Top of EXTRACTED INFORMATION

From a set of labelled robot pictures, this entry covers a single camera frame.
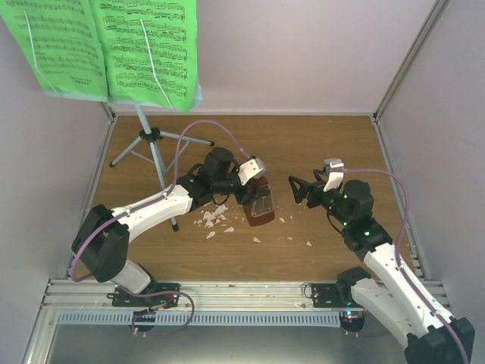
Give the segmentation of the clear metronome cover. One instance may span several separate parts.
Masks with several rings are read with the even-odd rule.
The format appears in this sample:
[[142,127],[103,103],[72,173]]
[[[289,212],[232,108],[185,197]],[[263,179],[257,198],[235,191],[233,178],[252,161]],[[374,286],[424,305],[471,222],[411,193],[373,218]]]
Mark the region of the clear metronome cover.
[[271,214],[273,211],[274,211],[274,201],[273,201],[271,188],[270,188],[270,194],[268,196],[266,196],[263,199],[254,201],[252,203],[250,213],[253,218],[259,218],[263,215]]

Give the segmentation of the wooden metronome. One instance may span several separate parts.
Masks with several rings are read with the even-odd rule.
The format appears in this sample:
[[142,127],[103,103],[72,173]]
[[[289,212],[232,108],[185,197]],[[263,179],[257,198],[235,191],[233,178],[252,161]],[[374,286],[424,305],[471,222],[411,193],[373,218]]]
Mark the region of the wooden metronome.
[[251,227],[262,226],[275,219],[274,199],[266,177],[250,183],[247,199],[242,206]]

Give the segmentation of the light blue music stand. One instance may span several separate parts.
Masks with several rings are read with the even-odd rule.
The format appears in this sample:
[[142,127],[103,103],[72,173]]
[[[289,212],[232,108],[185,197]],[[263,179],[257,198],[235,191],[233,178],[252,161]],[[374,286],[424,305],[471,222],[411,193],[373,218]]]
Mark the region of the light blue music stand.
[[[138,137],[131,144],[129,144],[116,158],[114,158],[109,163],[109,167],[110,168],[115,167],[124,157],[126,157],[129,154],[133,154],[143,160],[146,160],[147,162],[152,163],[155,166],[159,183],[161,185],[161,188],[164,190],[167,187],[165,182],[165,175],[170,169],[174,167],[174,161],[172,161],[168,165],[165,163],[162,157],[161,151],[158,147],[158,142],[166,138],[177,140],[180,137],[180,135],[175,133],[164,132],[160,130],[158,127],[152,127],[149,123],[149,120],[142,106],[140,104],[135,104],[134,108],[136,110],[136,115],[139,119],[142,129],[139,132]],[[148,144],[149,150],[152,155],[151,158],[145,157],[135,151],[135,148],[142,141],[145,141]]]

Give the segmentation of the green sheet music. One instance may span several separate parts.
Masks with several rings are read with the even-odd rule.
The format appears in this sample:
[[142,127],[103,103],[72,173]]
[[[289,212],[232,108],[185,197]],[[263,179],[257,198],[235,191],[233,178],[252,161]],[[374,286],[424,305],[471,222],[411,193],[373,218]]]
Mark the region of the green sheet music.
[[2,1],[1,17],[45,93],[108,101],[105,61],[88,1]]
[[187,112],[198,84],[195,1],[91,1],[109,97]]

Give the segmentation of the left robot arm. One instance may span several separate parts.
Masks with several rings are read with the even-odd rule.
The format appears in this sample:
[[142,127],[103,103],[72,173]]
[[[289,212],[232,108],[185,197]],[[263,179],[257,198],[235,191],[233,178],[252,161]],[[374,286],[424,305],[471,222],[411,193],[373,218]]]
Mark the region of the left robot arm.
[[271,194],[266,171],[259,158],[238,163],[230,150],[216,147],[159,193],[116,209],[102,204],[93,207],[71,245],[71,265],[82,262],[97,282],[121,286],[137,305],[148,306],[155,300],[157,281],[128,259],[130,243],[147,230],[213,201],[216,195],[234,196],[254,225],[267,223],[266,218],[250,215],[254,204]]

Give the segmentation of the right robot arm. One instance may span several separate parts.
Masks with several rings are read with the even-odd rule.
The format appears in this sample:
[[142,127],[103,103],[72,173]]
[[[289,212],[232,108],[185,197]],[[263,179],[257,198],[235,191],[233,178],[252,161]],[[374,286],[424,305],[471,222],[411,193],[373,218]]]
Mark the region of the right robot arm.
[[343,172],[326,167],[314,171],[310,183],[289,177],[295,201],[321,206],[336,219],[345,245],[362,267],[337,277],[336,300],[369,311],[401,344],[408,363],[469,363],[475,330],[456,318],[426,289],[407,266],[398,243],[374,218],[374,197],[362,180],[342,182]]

Bottom of EXTRACTED INFORMATION

▶ PROBLEM STATEMENT
All the records above must be retyped exactly, except for their pictures.

▶ RESULT BELOW
From a set of labelled robot pictures, this entry covers a single camera frame.
Give the segmentation of the clear metronome cover. One instance may span several separate parts.
Masks with several rings are read with the even-odd rule.
The format appears in this sample:
[[142,127],[103,103],[72,173]]
[[[289,212],[232,108],[185,197]],[[263,179],[257,198],[235,191],[233,178],[252,161]],[[374,286],[424,305],[471,222],[411,193],[373,218]]]
Mark the region of the clear metronome cover.
[[271,214],[273,211],[274,211],[274,201],[273,201],[271,188],[270,188],[270,194],[268,196],[266,196],[263,199],[254,201],[252,203],[250,213],[253,218],[259,218],[263,215]]

Give the segmentation of the wooden metronome. One instance may span several separate parts.
Masks with several rings are read with the even-odd rule.
The format appears in this sample:
[[142,127],[103,103],[72,173]]
[[[289,212],[232,108],[185,197]],[[263,179],[257,198],[235,191],[233,178],[252,161]],[[374,286],[424,305],[471,222],[411,193],[373,218]]]
Mark the region of the wooden metronome.
[[251,227],[262,226],[275,219],[274,199],[266,177],[250,183],[247,199],[242,206]]

Give the segmentation of the light blue music stand. One instance may span several separate parts.
Masks with several rings are read with the even-odd rule.
The format appears in this sample:
[[142,127],[103,103],[72,173]]
[[[289,212],[232,108],[185,197]],[[263,179],[257,198],[235,191],[233,178],[252,161]],[[374,286],[424,305],[471,222],[411,193],[373,218]]]
Mark the region of the light blue music stand.
[[[138,137],[131,144],[129,144],[116,158],[114,158],[109,163],[109,167],[110,168],[115,167],[124,157],[126,157],[129,154],[133,154],[143,160],[146,160],[147,162],[152,163],[155,166],[159,183],[161,185],[161,188],[164,190],[167,187],[165,182],[165,175],[170,169],[174,167],[174,161],[172,161],[168,165],[165,163],[162,157],[161,151],[158,147],[158,142],[166,138],[177,140],[180,137],[180,135],[175,133],[164,132],[160,130],[158,127],[152,127],[149,123],[149,120],[142,106],[140,104],[135,104],[134,108],[136,110],[136,115],[139,119],[142,129],[139,132]],[[148,144],[149,150],[152,155],[151,158],[145,157],[135,151],[135,148],[142,141],[145,141]]]

Give the segmentation of the green sheet music. One instance may span several separate parts.
Masks with several rings are read with the even-odd rule.
The format appears in this sample:
[[142,127],[103,103],[72,173]]
[[[289,212],[232,108],[185,197]],[[263,179],[257,198],[235,191],[233,178],[252,161]],[[374,286],[424,305],[471,222],[411,193],[373,218]]]
Mark the region of the green sheet music.
[[2,1],[1,17],[45,93],[108,101],[105,61],[88,1]]
[[187,112],[198,84],[195,1],[91,1],[109,97]]

Give the segmentation of the left robot arm. One instance may span several separate parts.
Masks with several rings are read with the even-odd rule.
The format appears in this sample:
[[142,127],[103,103],[72,173]]
[[[289,212],[232,108],[185,197]],[[263,179],[257,198],[235,191],[233,178],[252,161]],[[374,286],[424,305],[471,222],[411,193],[373,218]]]
Mark the region of the left robot arm.
[[271,194],[266,171],[259,158],[238,163],[230,150],[216,147],[159,193],[116,209],[102,204],[93,207],[71,245],[71,265],[82,262],[97,282],[121,286],[137,305],[148,306],[155,300],[157,281],[128,259],[130,243],[147,230],[213,201],[216,195],[234,196],[254,225],[267,223],[266,218],[250,215],[254,204]]

Give the segmentation of the right robot arm. One instance may span several separate parts.
Masks with several rings are read with the even-odd rule.
The format appears in this sample:
[[142,127],[103,103],[72,173]]
[[[289,212],[232,108],[185,197]],[[263,179],[257,198],[235,191],[233,178],[252,161]],[[374,286],[424,305],[471,222],[411,193],[373,218]]]
Mark the region of the right robot arm.
[[343,172],[326,167],[314,171],[310,183],[289,177],[295,201],[321,206],[336,219],[345,245],[362,267],[337,277],[336,300],[369,311],[401,344],[408,363],[469,363],[475,330],[456,318],[426,289],[407,266],[398,243],[374,218],[374,197],[362,180],[342,182]]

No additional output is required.